Yeah, as I look at this, it does seem like maybe we should not be coercing the input independent variables at all. It should be totally fine to send uint16 images, if that is what you have. Even as it is, if the independent data is in more complex structures (say, a dict!), then we don't look inside to coerce those.
OTOH, we probably need to coerce the output to float64, before it gets sent off to the solver. I would lean toward doing this.
In fairness to how we are doing it currently, coercing "late" does risk losing some sensitivity: small changes in the result might be too small to alter a float32 value. It seems like we're probably going to see such issues at some point.
As you suggest, turning up the default value of `epsfcn` might help mitigate those problems. It currently takes the default value of around 2e-16. Initial relative step sizes are given by the square root of that (so 1.5e-7 or so).

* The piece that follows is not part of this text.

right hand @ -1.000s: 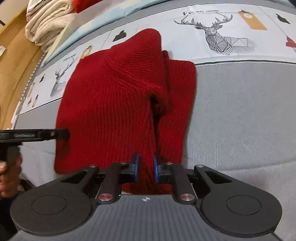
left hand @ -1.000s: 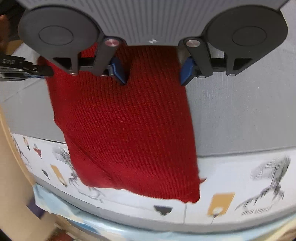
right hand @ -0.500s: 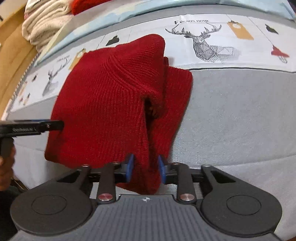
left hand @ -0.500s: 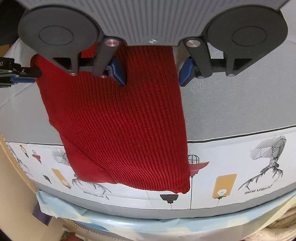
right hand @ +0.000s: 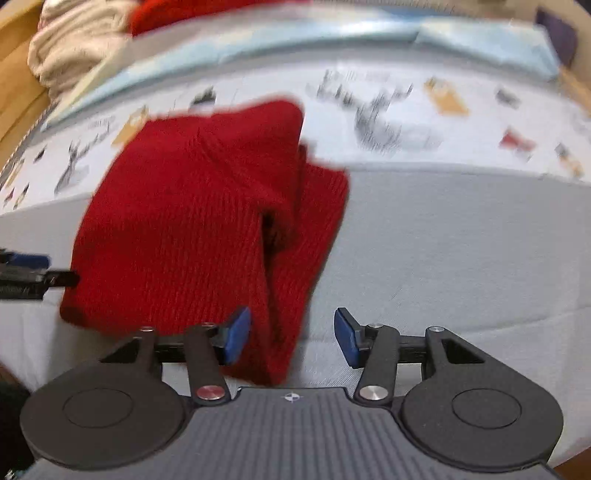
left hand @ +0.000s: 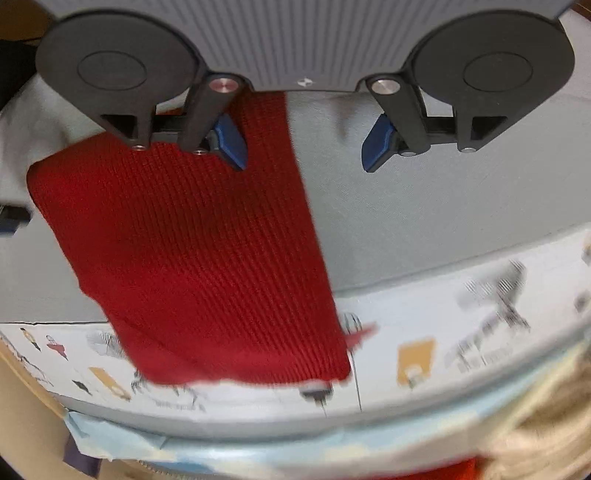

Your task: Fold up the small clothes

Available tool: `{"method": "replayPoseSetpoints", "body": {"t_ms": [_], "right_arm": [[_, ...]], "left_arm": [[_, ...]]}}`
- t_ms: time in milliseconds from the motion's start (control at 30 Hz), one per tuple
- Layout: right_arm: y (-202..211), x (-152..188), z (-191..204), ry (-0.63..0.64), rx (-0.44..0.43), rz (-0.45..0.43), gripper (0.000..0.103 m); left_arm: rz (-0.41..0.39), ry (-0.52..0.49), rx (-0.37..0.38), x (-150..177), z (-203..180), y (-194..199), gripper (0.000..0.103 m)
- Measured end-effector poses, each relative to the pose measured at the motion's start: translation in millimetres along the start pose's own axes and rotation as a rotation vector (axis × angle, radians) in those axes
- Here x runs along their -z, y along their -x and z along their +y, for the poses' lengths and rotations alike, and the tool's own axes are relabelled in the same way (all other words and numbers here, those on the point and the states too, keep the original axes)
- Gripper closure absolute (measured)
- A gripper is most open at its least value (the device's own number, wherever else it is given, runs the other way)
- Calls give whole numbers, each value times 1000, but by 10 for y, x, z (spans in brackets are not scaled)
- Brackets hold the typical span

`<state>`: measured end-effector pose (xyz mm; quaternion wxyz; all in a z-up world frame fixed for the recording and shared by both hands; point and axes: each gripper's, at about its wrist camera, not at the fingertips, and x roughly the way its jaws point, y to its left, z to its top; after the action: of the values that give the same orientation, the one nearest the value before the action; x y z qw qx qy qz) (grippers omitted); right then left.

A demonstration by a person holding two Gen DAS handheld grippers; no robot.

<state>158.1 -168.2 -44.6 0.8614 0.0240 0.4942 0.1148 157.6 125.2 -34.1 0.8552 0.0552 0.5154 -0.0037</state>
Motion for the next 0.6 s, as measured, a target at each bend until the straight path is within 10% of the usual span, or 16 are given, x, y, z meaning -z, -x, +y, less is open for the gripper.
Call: {"method": "replayPoseSetpoints", "body": {"t_ms": [300,600], "right_arm": [[938,352,20,-10,68,-376,24],[1118,1001,409,1,43,-354,15]], "left_arm": [[-297,74,-122,558,-214,1035,9],[-300,168,-115,1344,-679,1371,9]]}}
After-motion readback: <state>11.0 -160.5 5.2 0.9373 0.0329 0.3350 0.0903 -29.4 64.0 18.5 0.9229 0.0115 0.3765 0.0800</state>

I agree that `epsfcn` should be more like 1.e-10 or even 1.e-8, so the initial relative steps are 1.e-5 or 1.e-4, which are more assured to cause noticeable changes for float32 values.
Doing this currently causes some tests to fail because values are not "close enough" to expected values, but I think we can relax those tests.
I think this topic ("don't coerce input independent variables, do coerce output, increase epsfcn" all sort of go together) probably needs more discussion and review as Issues/Pull Requests on Github.
Thanks,
--Matt